2021-I-18

Since $AB\text{//}XC$ and $BC\text{//}AX$, then $CX=45\text{ cm}$ and $\angle CXD=50^\circ$.

In $\Delta CDX$,

$\begin{array}{rcl}
\dfrac{CD}{\sin \angle CXD} & = & \dfrac{CX}{\sin \angle CDX} \\
\dfrac{CD}{\sin 50^\circ} & = & \dfrac{45}{\sin 70^\circ} \\
CD & = & \dfrac{ 45 \sin 50^\circ}{\sin 70^\circ} \\
CD & = & 36.684\ 336\ 11\text{ cm}
\end{array}$

1. Sketch a figure according to the question.
   

   Consider $\Delta ABE$ in trapezium $ABCD$,

   $\begin{array}{rcl}
   AE & = & AB \cos 50^\circ \\
   AE & = & 45 \cos 50^\circ \\
   AE & = & 28.925\ 442\ 44 \text{ cm}
   \end{array}$

   Consider $DE$ in trapezium $ABCD$,

   $\begin{array}{rcl}
   DE & = & BC +CD \cos 70^\circ \\
   DE & = & 40 +36.684\ 336\ 11 \cos 70^\circ \\
   DE & = & 52.546\ 781\ 89\text{ cm}
   \end{array}$

   Consider $\Delta ADE$ in the 3D figure,

   $\begin{array}{rcl}
   AD & = & \sqrt{AE^2+DE^2} \\
   AD & = & \sqrt{(28.925\ 442\ 44)^2 + (52.546\ 781\ 89)^2} \\
   AD & = & 59.982\ 043\ 21\text{ cm}
   \end{array}$

   Consider $\Delta ABC$ in the 3D figure. $\angle ABC =90^\circ$. Hence, we have

   $\begin{array}{rcl}
   AC & = & \sqrt{AB^2 +BC^2} \\
   AC & = & \sqrt{45^2 +40^2} \\
   AC & = & 60.207\ 972\ 89\text{ cm}
   \end{array}$

   Consider $\Delta ACD$ in the 3D figure,

   $\begin{array}{rcl}
   \cos \angle CAD & = & \dfrac{AC^2 +AD^2 -CD^2}{2(AC)(AD)} \\
   \cos \angle CAD & = & \dfrac{(60.207\ 972\ 89)^2 +(59.982\ 043\ 21)^2 -(36.684\ 336\ 11)^2}{2(60.207\ 972\ 89)(59.982\ 043\ 21)^2} \\
   \angle CAD & = & 35.542\ 107\ 89^\circ
   \end{array}$

2. Add a point $F$ on $CD$ such that $AD \perp CD$ and $EF\perp CD$.
   

   Note that the angle between the plane $ACD$ and the plane $BCDE$ is $\angle AFE$.

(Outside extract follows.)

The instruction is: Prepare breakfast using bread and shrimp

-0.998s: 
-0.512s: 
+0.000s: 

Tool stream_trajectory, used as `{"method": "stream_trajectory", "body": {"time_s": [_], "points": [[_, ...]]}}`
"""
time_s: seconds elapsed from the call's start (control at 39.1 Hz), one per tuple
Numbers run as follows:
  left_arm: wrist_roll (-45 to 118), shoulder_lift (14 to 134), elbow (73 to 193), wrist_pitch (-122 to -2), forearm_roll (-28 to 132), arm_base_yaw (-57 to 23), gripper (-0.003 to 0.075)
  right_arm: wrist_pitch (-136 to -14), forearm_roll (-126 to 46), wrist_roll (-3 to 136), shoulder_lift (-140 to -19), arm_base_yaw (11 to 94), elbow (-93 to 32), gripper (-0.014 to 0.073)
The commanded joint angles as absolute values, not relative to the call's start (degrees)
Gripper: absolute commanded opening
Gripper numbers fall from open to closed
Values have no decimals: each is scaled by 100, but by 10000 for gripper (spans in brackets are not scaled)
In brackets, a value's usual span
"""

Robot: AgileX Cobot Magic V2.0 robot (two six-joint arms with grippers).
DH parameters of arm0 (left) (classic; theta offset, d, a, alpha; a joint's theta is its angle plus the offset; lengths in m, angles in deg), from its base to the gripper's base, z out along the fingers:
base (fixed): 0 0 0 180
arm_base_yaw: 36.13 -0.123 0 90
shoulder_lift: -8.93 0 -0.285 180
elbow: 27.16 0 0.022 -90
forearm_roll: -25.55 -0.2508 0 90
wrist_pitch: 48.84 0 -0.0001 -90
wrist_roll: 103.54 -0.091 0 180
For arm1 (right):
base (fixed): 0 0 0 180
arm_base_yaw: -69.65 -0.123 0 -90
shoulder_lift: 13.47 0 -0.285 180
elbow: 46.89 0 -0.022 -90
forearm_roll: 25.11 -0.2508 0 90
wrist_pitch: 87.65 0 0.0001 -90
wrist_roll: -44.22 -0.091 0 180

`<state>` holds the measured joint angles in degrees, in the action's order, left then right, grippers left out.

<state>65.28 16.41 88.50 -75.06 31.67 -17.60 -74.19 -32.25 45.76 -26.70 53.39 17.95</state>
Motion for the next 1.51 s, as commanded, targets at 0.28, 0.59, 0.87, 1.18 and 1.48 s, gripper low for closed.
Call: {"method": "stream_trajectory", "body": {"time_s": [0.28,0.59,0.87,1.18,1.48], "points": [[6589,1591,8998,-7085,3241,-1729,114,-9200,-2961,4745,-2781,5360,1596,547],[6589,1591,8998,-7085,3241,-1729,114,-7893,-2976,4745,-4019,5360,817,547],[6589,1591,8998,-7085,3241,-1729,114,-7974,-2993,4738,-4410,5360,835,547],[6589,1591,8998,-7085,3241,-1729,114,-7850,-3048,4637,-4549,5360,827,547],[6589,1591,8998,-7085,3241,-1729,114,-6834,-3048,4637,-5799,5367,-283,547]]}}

   Consider $\Delta DEF$ in trapezium $ABCD$,

   $\begin{array}{rcl}
   EF & = & DE \sin \angle CDE \\
   EF & = & 52.546\ 781\ 89 \sin 70^\circ \\
   EF & = & 49.377\ 823\ 19\text{ cm}
   \end{array}$

   Consider $\Delta AEF$ in the 3D figure,

   $\begin{array}{rcl}
   \tan \angle AFE & = & \dfrac{AE}{EF} \\
   \tan \angle AFE & = & \dfrac{ 28.925\ 442\ 44}{49.377\ 823\ 19} \\
   \angle AFE & = & 30.361\ 697\ 31^\circ \\
   \angle AFE & > & 30^\circ
   \end{array}$

   $\therefore$ the angle between the plane $ACD$ and the plane $BCDE$ exceeds $30^\circ$.